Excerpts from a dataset

--------

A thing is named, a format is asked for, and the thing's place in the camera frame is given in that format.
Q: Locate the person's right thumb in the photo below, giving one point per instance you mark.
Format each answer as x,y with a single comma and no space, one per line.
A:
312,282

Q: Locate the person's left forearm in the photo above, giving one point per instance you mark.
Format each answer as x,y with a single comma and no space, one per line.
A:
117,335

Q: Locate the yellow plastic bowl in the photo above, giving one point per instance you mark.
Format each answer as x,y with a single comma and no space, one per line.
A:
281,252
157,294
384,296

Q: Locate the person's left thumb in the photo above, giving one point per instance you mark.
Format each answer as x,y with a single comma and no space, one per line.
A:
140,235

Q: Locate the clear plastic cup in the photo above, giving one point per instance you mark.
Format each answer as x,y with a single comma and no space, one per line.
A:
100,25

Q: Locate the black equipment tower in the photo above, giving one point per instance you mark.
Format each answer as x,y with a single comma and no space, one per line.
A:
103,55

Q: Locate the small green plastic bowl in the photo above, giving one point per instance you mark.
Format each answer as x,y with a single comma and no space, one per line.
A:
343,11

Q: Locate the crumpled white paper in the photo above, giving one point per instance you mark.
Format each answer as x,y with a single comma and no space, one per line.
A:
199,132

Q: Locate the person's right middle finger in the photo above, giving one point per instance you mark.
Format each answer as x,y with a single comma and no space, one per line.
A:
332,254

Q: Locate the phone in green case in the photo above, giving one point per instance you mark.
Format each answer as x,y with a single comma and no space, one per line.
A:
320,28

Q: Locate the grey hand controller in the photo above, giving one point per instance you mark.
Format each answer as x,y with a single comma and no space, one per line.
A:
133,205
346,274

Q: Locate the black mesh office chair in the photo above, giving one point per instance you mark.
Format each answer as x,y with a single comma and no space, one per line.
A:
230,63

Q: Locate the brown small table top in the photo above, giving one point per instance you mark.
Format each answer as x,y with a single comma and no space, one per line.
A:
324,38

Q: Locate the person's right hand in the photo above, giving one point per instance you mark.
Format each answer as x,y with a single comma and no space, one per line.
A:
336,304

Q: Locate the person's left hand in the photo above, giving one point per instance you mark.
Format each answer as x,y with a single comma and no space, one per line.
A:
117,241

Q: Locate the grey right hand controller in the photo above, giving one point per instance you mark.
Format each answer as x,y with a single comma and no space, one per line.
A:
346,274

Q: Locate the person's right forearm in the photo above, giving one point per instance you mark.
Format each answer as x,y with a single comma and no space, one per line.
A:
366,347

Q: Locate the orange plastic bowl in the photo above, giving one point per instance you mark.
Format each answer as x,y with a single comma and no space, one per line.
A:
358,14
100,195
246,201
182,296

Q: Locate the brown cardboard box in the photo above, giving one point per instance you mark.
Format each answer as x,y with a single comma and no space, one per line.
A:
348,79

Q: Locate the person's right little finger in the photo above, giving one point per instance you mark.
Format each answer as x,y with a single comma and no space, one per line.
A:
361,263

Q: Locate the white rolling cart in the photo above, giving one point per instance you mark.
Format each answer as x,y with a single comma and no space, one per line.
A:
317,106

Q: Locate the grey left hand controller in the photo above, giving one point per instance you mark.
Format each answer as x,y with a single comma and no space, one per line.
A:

--------

## TASK
Please output every line shown above exactly.

## RESULT OF THE TASK
A thing is named, a format is asked for, and the thing's place in the camera frame is given in that format.
Q: Locate the person's right thumb in the photo below, giving one point per instance you mark.
Format each answer as x,y with a single comma and no space, one per line.
A:
312,282

Q: Locate the person's left forearm in the photo above, giving one point per instance you mark.
Format each answer as x,y with a single comma and no space, one per line.
A:
117,335

Q: Locate the yellow plastic bowl in the photo above, giving one point per instance you mark.
Format each answer as x,y with a single comma and no space, one per line.
A:
281,252
157,294
384,296

Q: Locate the person's left thumb in the photo above, giving one point per instance you mark.
Format each answer as x,y with a single comma and no space, one per line.
A:
140,235

Q: Locate the clear plastic cup in the photo above, giving one point per instance you mark.
Format each answer as x,y with a single comma and no space, one per line.
A:
100,25

Q: Locate the black equipment tower in the photo above, giving one point per instance you mark.
Format each answer as x,y with a single comma and no space, one per line.
A:
103,55

Q: Locate the small green plastic bowl in the photo above, giving one point per instance you mark.
Format each answer as x,y with a single comma and no space, one per line.
A:
343,11

Q: Locate the crumpled white paper in the photo above, giving one point per instance you mark.
Format each answer as x,y with a single comma and no space, one per line.
A:
199,132

Q: Locate the person's right middle finger in the photo above, giving one point per instance you mark.
Format each answer as x,y with a single comma and no space, one per line.
A:
332,254

Q: Locate the phone in green case in the photo above, giving one point per instance you mark.
Format each answer as x,y with a single comma and no space, one per line.
A:
320,28

Q: Locate the grey hand controller in the photo above, giving one point per instance you mark.
Format each answer as x,y with a single comma and no space, one per line.
A:
133,205
346,274

Q: Locate the black mesh office chair in the photo above, giving one point per instance you mark.
Format each answer as x,y with a single comma and no space, one per line.
A:
230,63

Q: Locate the brown small table top in the photo above, giving one point per instance you mark.
Format each answer as x,y with a single comma and no space, one per line.
A:
324,38

Q: Locate the person's right hand in the photo above, giving one point per instance you mark.
Format each answer as x,y with a single comma and no space, one per line.
A:
336,304

Q: Locate the person's left hand in the photo above, giving one point per instance you mark.
Format each answer as x,y with a single comma and no space, one per line.
A:
117,241

Q: Locate the grey right hand controller in the photo above, giving one point per instance you mark.
Format each answer as x,y with a single comma and no space, one per line.
A:
346,274

Q: Locate the person's right forearm in the photo above, giving one point per instance you mark.
Format each answer as x,y with a single comma and no space, one per line.
A:
366,347

Q: Locate the orange plastic bowl in the photo above, giving one point per instance you mark.
Format each answer as x,y with a single comma and no space, one per line.
A:
358,14
100,195
246,201
182,296

Q: Locate the brown cardboard box in the photo above, giving one point per instance you mark.
Format each answer as x,y with a single comma and no space, one per line.
A:
348,79

Q: Locate the person's right little finger in the photo above, giving one point per instance you mark.
Format each answer as x,y with a single comma and no space, one per line.
A:
361,263

Q: Locate the white rolling cart in the photo above, giving one point per instance you mark.
Format each answer as x,y with a single comma and no space, one per line.
A:
317,106

Q: Locate the grey left hand controller in the photo above, giving one point per instance you mark.
Format each answer as x,y with a single comma and no space, one per line.
A:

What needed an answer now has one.